■ WORK TASK
Copy out the data that comes next, character for character, and leave the images aside.

** DATA SECTION follows **

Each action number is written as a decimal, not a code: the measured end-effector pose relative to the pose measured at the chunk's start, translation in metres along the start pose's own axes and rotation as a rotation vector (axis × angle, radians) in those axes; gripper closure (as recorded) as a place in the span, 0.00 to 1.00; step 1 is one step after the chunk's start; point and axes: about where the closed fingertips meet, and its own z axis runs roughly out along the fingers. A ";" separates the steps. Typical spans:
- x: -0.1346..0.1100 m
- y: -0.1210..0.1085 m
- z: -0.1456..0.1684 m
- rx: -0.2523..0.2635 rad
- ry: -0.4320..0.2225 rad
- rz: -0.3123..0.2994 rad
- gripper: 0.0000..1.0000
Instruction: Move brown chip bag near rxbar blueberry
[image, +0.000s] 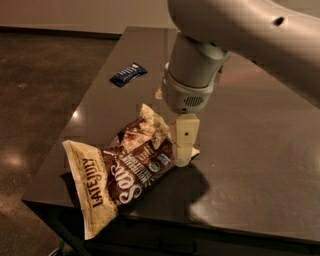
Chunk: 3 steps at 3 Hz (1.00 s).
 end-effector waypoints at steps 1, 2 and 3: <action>-0.019 -0.009 0.018 -0.045 0.007 -0.042 0.00; -0.033 -0.017 0.036 -0.088 0.023 -0.073 0.02; -0.039 -0.020 0.041 -0.108 0.031 -0.089 0.25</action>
Offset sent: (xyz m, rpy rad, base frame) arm 0.0179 0.0556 -0.0406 -0.0738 0.0978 0.1118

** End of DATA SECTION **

■ WRITTEN SOLUTION
Each action number is written as a decimal, not a code: the measured end-effector pose relative to the pose measured at the chunk's start, translation in metres along the start pose's own axes and rotation as a rotation vector (axis × angle, radians) in those axes; gripper closure (as recorded) as a place in the span, 0.00 to 1.00; step 1 is one step after the chunk's start; point and axes: about where the closed fingertips meet, and its own z axis runs roughly out along the fingers. A ";" separates the steps. Typical spans:
- x: -0.1346..0.1100 m
- y: -0.1210..0.1085 m
- z: -0.1456..0.1684 m
- rx: -0.2523..0.2635 rad
- ry: -0.4320..0.2225 rad
- rz: -0.3123..0.2994 rad
- gripper: 0.0000..1.0000
Instruction: Move brown chip bag near rxbar blueberry
[image, +0.000s] 
Chunk: 3 steps at 3 Hz (1.00 s).
 end-effector waypoints at steps 1, 2 and 3: <action>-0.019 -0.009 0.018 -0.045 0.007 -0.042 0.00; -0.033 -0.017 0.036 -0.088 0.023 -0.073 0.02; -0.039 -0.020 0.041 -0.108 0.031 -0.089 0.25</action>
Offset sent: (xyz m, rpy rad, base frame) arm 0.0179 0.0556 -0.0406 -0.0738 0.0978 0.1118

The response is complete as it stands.